1.30–45 Minuten lang bei 65 °C inkubieren. Je nach Farbänderungsreaktionszeit kann die Zeit entsprechend verlängert werden.
2.Mit bloßem Auge war Gelb positiv und Rot negativ.
Anmerkungen
1.Am Boden des Pufferröhrchens kann sich Salz bilden. Mischen Sie es kurz kurz oder drehen Sie die Röhrchen mehrmals um, um es bei Raumtemperatur gründlich zu vermischen.

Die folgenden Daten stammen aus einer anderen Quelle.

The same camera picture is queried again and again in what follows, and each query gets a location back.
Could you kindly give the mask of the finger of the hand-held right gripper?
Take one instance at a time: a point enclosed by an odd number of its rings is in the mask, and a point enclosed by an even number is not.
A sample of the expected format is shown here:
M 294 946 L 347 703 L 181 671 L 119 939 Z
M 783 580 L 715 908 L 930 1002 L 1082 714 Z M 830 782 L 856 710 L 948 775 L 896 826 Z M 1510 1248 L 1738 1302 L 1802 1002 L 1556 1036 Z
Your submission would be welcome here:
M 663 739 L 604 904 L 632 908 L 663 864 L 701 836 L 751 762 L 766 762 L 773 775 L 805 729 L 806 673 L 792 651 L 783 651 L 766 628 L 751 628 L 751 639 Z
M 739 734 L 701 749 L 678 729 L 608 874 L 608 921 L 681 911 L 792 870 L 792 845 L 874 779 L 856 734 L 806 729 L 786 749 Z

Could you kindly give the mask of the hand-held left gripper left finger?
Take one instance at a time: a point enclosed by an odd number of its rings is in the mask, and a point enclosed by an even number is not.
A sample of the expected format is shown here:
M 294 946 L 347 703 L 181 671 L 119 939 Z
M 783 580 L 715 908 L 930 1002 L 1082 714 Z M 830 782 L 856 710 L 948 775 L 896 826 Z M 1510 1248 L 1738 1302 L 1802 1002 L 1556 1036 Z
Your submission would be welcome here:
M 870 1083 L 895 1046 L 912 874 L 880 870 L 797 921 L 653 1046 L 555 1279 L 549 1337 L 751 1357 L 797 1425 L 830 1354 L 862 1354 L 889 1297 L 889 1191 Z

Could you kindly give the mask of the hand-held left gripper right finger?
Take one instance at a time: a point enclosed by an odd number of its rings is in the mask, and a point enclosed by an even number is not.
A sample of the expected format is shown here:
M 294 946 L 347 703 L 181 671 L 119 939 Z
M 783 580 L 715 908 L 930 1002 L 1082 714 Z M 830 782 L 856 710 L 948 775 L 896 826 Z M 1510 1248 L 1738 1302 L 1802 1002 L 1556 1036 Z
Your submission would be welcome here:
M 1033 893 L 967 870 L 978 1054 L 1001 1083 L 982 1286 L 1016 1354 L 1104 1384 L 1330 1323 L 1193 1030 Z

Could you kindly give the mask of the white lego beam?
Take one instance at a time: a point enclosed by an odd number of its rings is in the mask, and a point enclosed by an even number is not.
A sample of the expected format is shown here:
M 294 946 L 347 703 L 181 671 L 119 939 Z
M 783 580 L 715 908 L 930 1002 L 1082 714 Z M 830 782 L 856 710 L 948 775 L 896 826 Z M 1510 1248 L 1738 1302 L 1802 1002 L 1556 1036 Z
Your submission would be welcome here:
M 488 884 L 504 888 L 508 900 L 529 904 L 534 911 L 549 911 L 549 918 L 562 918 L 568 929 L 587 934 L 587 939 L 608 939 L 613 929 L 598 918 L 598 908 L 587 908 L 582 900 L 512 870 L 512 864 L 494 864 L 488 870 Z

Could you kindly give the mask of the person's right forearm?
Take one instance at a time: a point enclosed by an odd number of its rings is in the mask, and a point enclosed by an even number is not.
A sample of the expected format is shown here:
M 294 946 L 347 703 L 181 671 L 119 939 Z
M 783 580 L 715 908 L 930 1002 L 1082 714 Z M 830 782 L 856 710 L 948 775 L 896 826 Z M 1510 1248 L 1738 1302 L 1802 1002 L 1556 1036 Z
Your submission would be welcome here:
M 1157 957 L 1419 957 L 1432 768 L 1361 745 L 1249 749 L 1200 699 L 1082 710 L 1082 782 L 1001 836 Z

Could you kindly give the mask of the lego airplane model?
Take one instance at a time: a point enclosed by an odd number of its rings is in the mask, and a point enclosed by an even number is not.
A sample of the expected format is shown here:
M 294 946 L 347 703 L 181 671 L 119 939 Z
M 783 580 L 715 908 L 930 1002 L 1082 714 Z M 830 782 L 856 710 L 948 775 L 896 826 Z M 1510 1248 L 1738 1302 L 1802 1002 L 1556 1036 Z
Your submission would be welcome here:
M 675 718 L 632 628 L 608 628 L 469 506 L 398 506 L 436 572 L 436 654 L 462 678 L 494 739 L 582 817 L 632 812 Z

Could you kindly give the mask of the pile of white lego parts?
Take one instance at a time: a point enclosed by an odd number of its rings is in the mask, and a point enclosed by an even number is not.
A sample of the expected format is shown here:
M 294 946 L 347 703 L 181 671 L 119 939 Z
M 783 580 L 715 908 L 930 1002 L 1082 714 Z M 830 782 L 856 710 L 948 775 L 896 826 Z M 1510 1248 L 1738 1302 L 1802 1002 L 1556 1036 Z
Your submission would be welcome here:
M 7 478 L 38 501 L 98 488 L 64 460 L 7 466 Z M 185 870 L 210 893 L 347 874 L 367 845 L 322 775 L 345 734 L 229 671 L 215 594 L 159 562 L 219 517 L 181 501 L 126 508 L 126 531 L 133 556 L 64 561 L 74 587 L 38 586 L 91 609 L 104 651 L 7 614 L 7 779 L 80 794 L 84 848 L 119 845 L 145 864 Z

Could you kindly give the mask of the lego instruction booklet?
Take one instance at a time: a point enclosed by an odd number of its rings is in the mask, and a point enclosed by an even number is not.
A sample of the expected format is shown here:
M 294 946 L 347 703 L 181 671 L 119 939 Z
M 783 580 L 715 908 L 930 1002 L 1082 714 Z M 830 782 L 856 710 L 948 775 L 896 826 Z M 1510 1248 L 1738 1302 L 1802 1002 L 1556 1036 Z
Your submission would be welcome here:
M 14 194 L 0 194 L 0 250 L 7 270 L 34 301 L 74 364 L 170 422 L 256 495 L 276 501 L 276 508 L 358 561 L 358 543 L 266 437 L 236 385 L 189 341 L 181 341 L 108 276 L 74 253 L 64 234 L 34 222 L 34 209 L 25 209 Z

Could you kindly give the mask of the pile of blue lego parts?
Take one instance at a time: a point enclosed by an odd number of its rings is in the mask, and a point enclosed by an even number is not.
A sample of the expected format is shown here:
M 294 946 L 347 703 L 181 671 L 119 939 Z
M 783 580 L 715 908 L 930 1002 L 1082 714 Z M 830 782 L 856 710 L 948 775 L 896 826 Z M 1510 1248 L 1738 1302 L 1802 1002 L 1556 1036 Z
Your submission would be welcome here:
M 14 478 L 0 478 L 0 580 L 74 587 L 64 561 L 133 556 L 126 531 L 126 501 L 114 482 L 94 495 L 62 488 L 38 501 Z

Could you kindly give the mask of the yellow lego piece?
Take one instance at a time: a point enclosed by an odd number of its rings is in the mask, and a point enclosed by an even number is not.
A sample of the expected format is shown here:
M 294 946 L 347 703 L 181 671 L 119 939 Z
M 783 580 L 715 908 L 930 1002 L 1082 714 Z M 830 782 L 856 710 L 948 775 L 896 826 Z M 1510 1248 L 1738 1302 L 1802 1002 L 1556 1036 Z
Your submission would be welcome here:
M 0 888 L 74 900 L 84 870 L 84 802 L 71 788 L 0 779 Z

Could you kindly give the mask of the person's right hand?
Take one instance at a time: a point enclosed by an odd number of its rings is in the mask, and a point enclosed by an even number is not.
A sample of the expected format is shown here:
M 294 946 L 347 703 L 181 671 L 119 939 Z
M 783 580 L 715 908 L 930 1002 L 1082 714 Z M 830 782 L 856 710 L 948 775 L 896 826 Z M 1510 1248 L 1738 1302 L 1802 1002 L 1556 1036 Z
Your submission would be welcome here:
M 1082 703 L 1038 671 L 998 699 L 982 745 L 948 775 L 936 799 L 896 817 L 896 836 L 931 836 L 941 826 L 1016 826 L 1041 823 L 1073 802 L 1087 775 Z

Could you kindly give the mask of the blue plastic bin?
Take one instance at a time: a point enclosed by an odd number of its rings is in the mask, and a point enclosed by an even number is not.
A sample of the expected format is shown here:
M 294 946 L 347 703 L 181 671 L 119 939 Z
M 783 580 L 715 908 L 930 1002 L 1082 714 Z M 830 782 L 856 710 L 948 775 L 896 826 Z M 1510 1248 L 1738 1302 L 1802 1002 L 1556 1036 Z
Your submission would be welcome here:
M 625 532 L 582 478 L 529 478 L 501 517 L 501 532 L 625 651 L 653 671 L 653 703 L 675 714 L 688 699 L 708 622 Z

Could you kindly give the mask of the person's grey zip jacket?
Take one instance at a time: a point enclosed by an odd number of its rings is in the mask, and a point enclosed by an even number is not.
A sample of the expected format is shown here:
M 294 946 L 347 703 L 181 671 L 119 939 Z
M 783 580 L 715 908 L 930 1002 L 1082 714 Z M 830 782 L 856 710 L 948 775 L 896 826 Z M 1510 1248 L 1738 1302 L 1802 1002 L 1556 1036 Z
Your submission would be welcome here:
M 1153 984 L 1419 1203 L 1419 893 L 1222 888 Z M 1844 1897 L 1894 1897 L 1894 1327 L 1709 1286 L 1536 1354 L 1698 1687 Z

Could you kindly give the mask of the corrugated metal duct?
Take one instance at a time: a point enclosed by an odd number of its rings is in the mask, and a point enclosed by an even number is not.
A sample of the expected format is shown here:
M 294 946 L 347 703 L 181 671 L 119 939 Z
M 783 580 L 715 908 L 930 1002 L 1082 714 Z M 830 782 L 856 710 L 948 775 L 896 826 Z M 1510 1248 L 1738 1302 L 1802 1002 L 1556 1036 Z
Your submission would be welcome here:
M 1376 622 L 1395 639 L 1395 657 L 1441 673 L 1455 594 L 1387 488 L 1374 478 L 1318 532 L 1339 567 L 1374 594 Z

2.Die Reaktionstemperatur kann je nach Zustand der Primer zwischen 62 °C und 68 °C optimiert werden.
3.Die verpackten Reagenzien sollten nicht über längere Zeit der Luft ausgesetzt werden.
4.Die rote und gelbe Verfärbungsreaktion hängt von der pH-Änderung des Reaktionssystems ab. Bitte verwenden Sie nicht die Tris-Nukleinsäure-Aufbewahrungslösung, es wird empfohlen, ddH zu verwenden2O gespeicherte Nukleinsäure;
5.Das Experiment sollte standardisiert sein, einschließlich der Vorbereitung des Reaktionssystems, der Lyophilisierung sowie des Probenverarbeitungs- und Probenzugabeprozesses;
6.Um eine Kontamination zu vermeiden, wird empfohlen, das Reaktionssystem in einer ultrareinen Bank vorzubereiten, in anderen Fällen fügen Sie Vorlagen dem Abzug des Raums hinzu, um falsch positive Interferenzen zu vermeiden.